Louisville Free Public Library, Kentucky, suffered a flash flood; a librarian there has been posting updates and photos via Twitter. There's an interview with the library director plus photos and the Library Society of the World (a grassroots organisation based on social networking, the absence of policies, and a stringent Cod of Ethics) is fundraising US$5000 to help out - latest I heard today they'd reached $2700.

Web and search
Curtin Library have created an optimised website for mobile phones.

You can now search for Creative Commons material across various sites in a single place, to find free photos, music, and videos.
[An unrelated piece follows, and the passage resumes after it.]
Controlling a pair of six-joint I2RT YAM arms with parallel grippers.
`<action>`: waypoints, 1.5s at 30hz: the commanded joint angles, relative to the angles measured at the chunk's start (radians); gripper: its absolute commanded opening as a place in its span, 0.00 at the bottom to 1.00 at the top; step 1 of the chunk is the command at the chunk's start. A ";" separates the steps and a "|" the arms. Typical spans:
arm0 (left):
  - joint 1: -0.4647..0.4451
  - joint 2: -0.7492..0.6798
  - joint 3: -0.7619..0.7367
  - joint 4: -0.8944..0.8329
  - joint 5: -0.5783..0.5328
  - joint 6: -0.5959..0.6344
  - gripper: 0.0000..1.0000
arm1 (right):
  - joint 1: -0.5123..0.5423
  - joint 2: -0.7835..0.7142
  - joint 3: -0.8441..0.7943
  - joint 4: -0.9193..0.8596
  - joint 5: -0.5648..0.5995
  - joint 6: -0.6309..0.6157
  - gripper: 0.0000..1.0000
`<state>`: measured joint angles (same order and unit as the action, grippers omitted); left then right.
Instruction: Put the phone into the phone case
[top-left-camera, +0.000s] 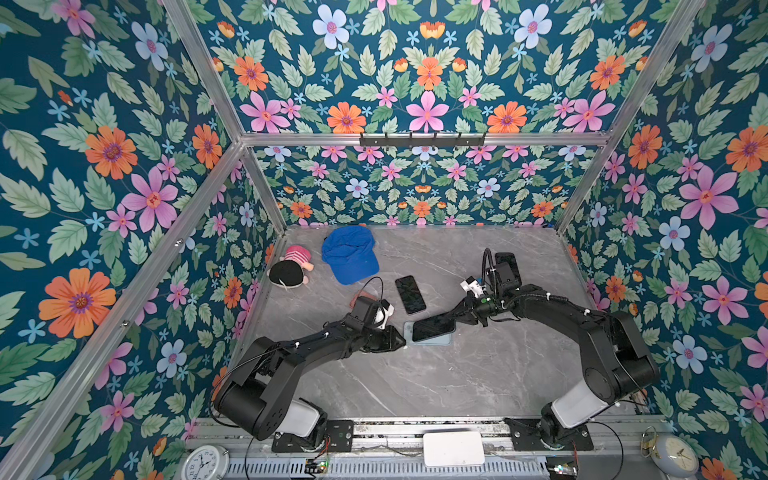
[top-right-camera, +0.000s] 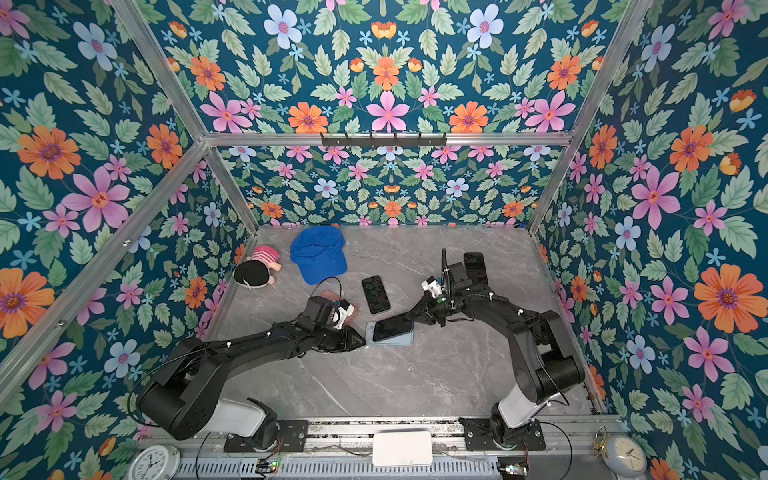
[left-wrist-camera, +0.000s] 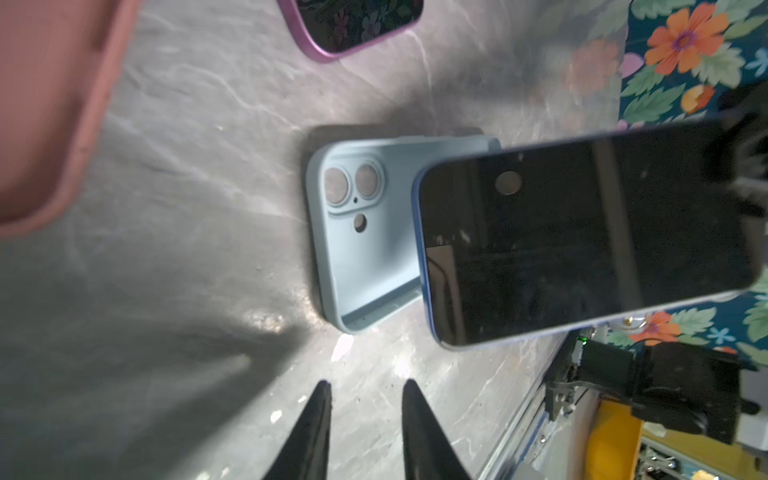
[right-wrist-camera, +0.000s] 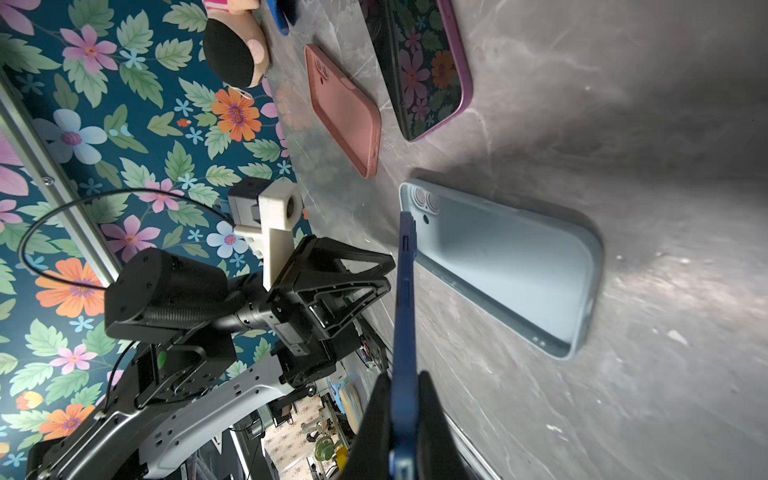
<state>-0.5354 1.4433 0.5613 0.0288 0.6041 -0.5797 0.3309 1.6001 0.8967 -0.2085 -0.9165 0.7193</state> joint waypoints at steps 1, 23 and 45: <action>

If you've got an image on your computer and you're not sure where it's from (or if you've uploaded an image and want to see if anyone else has stolen it), Tineye may be able to find it. Like any search engine it only indexes a portion of the web but it's indexing more all the time.

Subject guides
Some libraries are discussing ways to use LibGuides material in other parts of their library websites.
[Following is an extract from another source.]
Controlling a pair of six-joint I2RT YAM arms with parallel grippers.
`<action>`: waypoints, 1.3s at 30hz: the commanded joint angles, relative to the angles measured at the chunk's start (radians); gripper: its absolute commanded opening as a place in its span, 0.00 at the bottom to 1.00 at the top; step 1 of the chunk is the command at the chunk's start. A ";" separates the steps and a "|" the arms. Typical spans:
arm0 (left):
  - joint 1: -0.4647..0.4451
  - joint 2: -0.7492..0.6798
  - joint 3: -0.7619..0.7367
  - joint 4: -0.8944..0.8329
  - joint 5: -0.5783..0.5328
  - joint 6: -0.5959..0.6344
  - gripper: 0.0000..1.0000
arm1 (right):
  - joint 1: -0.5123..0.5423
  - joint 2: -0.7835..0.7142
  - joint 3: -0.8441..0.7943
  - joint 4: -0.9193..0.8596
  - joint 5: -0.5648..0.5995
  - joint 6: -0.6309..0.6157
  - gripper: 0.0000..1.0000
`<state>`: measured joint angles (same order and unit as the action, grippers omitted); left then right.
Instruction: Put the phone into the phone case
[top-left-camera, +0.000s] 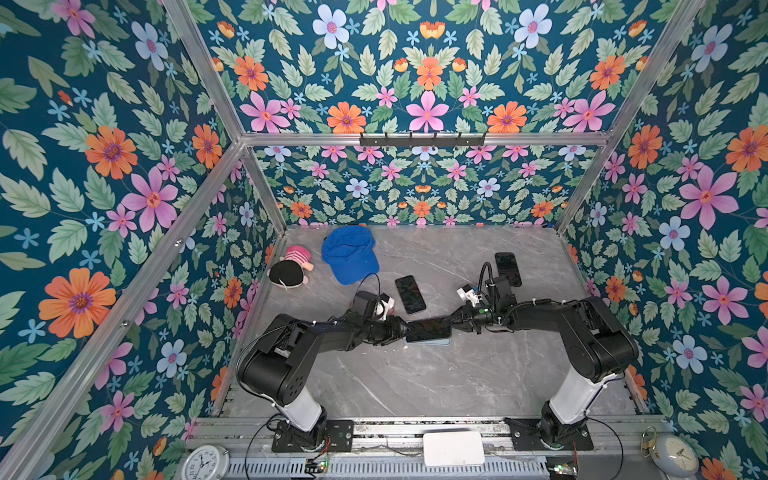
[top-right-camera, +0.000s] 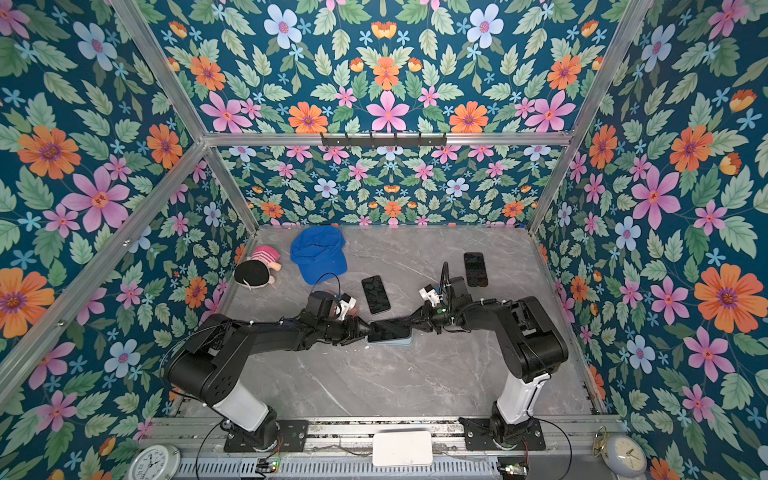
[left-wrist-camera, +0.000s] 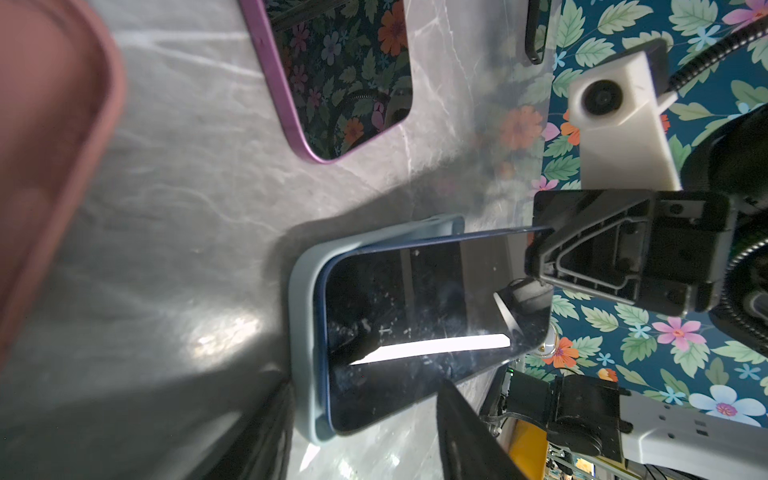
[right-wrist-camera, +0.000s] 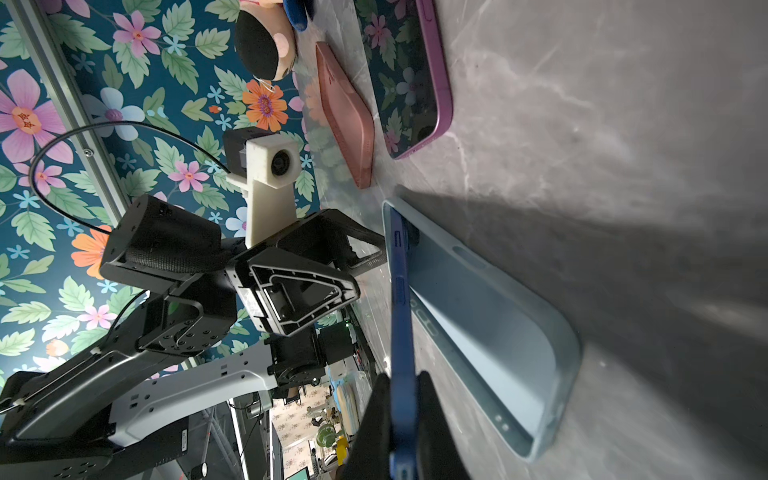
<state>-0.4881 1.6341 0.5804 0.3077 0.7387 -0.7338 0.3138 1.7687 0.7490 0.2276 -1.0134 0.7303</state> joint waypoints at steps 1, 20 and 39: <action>-0.004 -0.002 -0.005 0.028 0.016 -0.010 0.55 | 0.012 0.014 -0.005 0.018 0.019 0.013 0.00; -0.033 -0.018 -0.021 0.028 0.004 -0.022 0.52 | 0.029 0.042 -0.024 -0.008 0.068 -0.024 0.02; -0.046 -0.027 -0.025 0.014 -0.012 -0.020 0.51 | 0.060 -0.034 0.077 -0.352 0.237 -0.181 0.39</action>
<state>-0.5346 1.6112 0.5549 0.3206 0.7090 -0.7586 0.3687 1.7496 0.8043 -0.0269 -0.8223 0.5961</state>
A new edition of the Internet Resources Newsletter is out, as usual listing a whole lot of new websites in a broad variety of subject areas - many could be useful for subject guides.

Food for thought
A bunch of librarians have been writing A Day in the Life of a Librarian blog posts - interesting to see what goes on in different libraries and different positions.
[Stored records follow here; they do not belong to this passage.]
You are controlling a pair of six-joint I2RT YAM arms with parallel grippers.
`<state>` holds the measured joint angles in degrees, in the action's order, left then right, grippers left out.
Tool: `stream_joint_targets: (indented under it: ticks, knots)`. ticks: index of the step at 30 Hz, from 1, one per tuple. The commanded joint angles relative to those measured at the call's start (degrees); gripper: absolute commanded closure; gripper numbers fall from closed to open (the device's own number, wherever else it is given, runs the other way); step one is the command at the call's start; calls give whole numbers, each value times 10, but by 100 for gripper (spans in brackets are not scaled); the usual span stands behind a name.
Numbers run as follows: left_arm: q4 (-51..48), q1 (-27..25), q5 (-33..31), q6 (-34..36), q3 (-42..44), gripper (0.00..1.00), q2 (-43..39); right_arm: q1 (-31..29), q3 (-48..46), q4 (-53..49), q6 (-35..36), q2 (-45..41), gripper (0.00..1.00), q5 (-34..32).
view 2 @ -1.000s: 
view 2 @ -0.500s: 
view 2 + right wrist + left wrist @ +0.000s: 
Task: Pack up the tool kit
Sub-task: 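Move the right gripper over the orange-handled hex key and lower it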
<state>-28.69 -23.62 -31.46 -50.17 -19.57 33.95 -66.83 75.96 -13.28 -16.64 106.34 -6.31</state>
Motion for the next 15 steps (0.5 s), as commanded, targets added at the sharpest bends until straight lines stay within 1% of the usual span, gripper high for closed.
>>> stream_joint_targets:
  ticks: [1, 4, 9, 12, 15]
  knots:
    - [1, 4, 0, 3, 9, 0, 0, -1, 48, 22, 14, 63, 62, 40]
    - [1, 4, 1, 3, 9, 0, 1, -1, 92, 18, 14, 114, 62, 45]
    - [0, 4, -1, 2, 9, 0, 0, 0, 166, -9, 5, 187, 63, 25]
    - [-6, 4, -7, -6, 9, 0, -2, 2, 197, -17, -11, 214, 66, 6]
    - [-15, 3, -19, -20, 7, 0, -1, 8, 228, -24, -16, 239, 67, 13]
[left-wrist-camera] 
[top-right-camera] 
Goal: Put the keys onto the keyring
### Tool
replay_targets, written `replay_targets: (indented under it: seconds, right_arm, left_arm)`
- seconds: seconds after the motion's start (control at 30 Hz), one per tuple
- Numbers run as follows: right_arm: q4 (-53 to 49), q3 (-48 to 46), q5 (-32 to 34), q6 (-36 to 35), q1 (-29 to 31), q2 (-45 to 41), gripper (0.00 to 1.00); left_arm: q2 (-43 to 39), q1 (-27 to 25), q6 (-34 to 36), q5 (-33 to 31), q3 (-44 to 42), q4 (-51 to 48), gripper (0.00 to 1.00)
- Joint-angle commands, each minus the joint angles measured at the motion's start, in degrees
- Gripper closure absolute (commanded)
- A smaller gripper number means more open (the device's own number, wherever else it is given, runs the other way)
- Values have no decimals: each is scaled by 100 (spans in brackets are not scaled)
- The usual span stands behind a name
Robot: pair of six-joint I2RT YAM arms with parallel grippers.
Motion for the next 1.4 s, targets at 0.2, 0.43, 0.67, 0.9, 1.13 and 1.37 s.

Seth Godin charts media according to bandwidth/value of information vs synchronicity/speed of communication - an interesting way of thinking about the way we communicate with our users.

Wednesday 5 August 2009

Belated day-in-the-life of a librarian

I didn't do this at the same time as everyone else for a few reasons:
  • when it was announced, I was off sick with flu (my brother calculates that, statistically speaking, it was probably swine flu, so that's exciting) so my day-in-the-life post would have been "spent the day catching up with a week's worth of emails and blog posts"
  • only a month ago we learned that we have to merge two of our branches between now and the start of next year so I've been feeling too busy to write anything
  • it would have been awkward to write about a day in my life when those things were all related to this merger that hadn't been fully announced to our users
But I have been keeping brief notes of my days for a few weeks now on Memiary as a way to reassure myself, "See, I did accomplish something today," so I can recreate these now:

There's an average of two hours a week on the desk on top of these.

Mon 27 Jul 2009
1. Attempt to catch up after sick leave.
2. Set up Te Wiki o te Reo Māori display.
3. Reply to the Facebook comment re selling textbook and set up a discussion topic.
4. Attend meeting re merger.
5. Make blogpost about Knovel title of the week.

Tue 28 Jul 2009

1. Caught up blogs.
2. Weeded more.
3. Worked on merger communication plan.
4. Arranged to meet colleague in another department.

Wed 29 Jul 2009

1. Met with manager re merger communications.
2. Weeded duplicates from TN.
3. Desk shifts, virtual reference.

(Thursday I seem to have been too busy to make notes. It probably involved desk shifts, weeding, weeding while on the desk, and stand-up meetings at the desk about weeding.)

Fri 31 Jul 2009

1. Finished Facebook launch report for library leadership team.
2. Facebook event housekeeping.
3. Weeded in TAs. And continued.
4. Lunch meeting.
5. First blog post re merger.

This week is continuing fairly similarly for me but with an added booksale of the books that we've been weeding.